==== Available data ====

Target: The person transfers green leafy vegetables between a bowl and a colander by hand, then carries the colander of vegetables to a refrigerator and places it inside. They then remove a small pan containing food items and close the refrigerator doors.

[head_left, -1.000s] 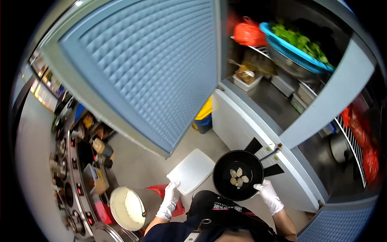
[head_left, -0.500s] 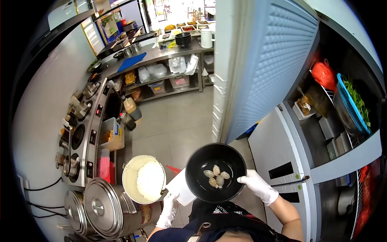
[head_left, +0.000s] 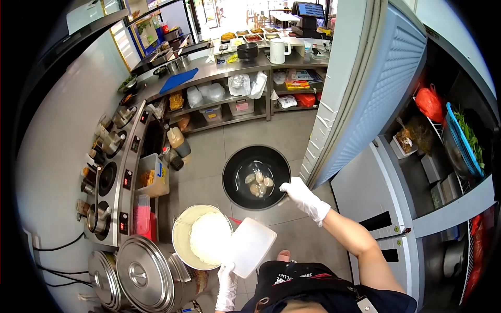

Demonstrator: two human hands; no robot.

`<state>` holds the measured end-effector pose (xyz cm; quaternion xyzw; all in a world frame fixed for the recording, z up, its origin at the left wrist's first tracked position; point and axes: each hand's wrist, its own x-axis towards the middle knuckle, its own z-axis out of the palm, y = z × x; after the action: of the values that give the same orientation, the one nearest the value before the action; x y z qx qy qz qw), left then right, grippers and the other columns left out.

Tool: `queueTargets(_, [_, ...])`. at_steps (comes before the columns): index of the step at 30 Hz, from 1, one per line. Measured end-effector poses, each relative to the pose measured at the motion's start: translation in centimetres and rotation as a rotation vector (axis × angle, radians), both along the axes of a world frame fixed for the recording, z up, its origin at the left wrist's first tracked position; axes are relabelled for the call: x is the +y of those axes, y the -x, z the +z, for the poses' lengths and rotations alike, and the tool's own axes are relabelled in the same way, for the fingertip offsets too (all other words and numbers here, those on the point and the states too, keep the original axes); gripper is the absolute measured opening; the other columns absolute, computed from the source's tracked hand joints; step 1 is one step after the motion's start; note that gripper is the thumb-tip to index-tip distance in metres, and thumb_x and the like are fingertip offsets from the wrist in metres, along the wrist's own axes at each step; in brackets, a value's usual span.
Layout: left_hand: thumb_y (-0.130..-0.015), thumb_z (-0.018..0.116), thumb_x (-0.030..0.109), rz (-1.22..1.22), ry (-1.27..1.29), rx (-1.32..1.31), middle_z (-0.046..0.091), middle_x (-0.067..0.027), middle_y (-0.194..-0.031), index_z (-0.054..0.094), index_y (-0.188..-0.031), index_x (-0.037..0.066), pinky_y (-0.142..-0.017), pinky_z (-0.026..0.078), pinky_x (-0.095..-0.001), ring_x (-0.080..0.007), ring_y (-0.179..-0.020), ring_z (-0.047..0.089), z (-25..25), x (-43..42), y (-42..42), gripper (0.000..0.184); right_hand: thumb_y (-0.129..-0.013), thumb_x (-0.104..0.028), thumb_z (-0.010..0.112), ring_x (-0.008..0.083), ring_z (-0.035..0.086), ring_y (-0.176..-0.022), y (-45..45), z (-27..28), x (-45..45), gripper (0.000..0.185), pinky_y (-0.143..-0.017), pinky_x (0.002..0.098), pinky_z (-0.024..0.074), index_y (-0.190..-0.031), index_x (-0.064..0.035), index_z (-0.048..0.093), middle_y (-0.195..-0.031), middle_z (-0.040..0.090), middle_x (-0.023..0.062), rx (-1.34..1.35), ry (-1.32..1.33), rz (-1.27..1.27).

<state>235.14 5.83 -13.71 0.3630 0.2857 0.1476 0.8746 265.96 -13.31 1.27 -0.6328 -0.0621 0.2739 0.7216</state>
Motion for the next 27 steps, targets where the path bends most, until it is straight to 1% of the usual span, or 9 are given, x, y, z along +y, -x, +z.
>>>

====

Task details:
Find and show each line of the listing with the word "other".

Written solution:
`<state>` holds the measured end-effector pose (xyz cm; quaternion xyzw; all in a world frame fixed for the recording, z up, its origin at the left wrist's first tracked position; point and axes: each hand's wrist, its own x-axis towards the middle knuckle, its own z-axis out of the palm, y = z × x; after the action: of the values that give the same orientation, the one nearest the value before the action; x y z qx qy qz qw), left then right, grippers and the other columns left out.
Tool: `queueTargets(_, [_, ...])`. at_steps (comes before the columns): index of the step at 30 Hz, from 1, one per line. Measured end-effector poses, each relative to the pose measured at the motion's start: translation in centimetres and rotation as a rotation vector (axis × angle, radians), both along the axes of a world frame fixed for the recording, z up, its origin at the left wrist's first tracked position; axes are relabelled for the call: x is the +y of those axes, y the -x, z the +z, for the poses' lengths and rotations alike, and the tool's own axes are relabelled in the same way, for the fingertip offsets too (all other words and numbers here, those on the point and the states too, keep the original axes); gripper is the absolute measured opening; the other columns absolute, computed from the source's tracked hand joints; step 1 is one step after the motion's start; note that gripper is the thumb-tip to index-tip distance in metres, and thumb_x and the like are fingertip offsets from the wrist in metres, along the wrist's own axes at each step; in brackets, a value's usual span.

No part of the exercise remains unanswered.